Lao villagers deserve compensation

Grainne Ryder
The Nation, Bangkok, Thailand
April 10, 2001

It was hailed as a model project, but the Theun-Hinboun dam in Laos has harmed the livelihoods of thousands of villagers, writes Grainne Ryder.

 


Completing its third year of operations, Laos’ largest dam is generating healthy revenues for its owners while thousands of villagers are left uncompensated for the destruction of their fisheries.

The Lao government can expect annual profits from the Theun-Hinboun dam of about US$25 million (Bt1.1 billion) over the next quarter-century.

Yet the dam’s operator, Theun-Hinboun Power Co. – 60-per-cent owned by the Lao government – has refused to pay villagers compensation, claiming it would create a “permanent dependency” and that there is a danger of “misappropriation by agents involved.”

(The remaining 40-per-cent of the company is shared equally between GMS Power of Thailand and Nordic Hydropower, a partnership between state-owned utilities, Statkraft of Norway and Vattenfall of Sweden.)

Upon the dam’s completion in 1998, the Asian Development Bank (ADB) and Nordic aid agencies hailed it as a model for the region – the first dam to be financed as a joint venture between a socialist government and the private sector, and one that would boost economic growth.

Instead, for thousands of families, the dam has generated only hardship. A report by the power company last September confirmed that its dam has caused “more or less permanent” damage to fisheries in two river systems. About 4,500 households have lost a critical source of food and income. More than 10,000 households are suffering in one way or another, it said.

In response, the company announced plans to spend up to $4.6 million over 10 years, mostly on environmental-impact studies, monitoring, and a team of international specialists to make “production-system improvements.”

Critics say the plan provides no relief for residents in the short-term and no guarantees for the future. Defending the plan, company general manager Edwin Hourihan insists that affected villagers prefer investments in boosting agricultural and fisheries productivity to cash settlements.

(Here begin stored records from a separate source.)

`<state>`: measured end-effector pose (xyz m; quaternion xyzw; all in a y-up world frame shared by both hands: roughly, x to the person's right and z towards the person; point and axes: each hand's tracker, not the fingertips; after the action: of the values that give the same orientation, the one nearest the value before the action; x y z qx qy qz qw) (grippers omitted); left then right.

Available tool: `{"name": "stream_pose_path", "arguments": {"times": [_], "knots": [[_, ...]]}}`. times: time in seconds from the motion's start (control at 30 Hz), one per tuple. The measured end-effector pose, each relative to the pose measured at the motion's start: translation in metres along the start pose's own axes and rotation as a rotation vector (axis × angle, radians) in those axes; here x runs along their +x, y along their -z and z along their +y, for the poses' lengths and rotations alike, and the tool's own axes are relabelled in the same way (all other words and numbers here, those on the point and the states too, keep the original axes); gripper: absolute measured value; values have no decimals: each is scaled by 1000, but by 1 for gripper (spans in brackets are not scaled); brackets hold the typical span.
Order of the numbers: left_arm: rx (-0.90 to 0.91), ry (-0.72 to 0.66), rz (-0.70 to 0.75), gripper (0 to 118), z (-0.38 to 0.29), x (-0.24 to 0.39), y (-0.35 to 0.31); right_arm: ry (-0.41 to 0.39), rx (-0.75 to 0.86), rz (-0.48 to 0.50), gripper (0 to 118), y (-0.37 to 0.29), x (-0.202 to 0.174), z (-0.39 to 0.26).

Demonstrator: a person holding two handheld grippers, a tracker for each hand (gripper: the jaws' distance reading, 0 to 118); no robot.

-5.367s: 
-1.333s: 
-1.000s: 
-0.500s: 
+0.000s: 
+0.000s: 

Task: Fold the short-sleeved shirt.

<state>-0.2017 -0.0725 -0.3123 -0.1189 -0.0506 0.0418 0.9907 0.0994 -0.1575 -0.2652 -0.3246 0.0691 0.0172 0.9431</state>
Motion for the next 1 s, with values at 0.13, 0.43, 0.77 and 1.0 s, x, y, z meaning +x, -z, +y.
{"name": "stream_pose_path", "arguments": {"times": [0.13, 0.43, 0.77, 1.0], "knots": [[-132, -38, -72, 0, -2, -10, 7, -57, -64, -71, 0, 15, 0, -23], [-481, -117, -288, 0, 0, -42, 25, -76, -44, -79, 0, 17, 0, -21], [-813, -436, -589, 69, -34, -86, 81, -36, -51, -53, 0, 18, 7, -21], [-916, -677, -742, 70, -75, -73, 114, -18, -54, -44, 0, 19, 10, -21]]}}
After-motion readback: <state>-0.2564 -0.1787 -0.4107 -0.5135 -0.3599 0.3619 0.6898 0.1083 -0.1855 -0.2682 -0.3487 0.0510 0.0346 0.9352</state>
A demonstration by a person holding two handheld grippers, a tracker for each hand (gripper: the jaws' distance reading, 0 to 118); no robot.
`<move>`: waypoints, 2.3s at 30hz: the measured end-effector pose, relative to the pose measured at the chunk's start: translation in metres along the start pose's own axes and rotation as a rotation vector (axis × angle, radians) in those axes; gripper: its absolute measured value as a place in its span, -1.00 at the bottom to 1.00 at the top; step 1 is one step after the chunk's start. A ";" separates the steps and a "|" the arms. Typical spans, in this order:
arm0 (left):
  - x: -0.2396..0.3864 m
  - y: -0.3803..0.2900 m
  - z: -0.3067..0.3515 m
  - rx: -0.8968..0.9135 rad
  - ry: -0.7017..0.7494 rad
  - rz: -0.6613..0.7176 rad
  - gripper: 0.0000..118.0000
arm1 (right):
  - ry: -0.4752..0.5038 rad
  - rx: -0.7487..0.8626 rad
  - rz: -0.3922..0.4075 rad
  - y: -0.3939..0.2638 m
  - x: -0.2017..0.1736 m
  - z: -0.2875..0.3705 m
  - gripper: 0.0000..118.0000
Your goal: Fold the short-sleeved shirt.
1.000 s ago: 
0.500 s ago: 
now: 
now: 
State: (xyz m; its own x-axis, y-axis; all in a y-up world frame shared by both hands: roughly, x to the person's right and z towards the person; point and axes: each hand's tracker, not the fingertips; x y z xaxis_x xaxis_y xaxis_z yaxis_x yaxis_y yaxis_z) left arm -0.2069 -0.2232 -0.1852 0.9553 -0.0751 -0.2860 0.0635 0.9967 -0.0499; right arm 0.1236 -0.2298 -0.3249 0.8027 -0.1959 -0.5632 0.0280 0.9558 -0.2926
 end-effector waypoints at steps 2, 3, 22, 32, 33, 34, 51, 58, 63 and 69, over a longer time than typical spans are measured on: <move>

Critics, including Probe International, argue that Lao citizens are entitled to both. According to an agreement the company signed with the ADB in 1994, the company’s owners are obliged to conform to “sound administrative, financial, engineering, environmental and public utility practices.”

In Nordic countries, citizens affected by dams are legally entitled to at least three forms of compensation: cash to individuals for lost property and income – an amount decided by the courts; long-term funding for environmental and fisheries mitigation measures; and a share of the company’s earnings or electricity for dam-affected jurisdictions.

Citizens groups outside Laos are pressuring the ADB to ensure that its model meets Nordic standards by providing full compensation to affected residents. Situated in central Laos, the $280-million dam is being run on a 30-year build-operate-transfer basis.

Ryder is director of policy at the Toronto-based Probe International, a citizens’ group monitoring Canadian foreign aid.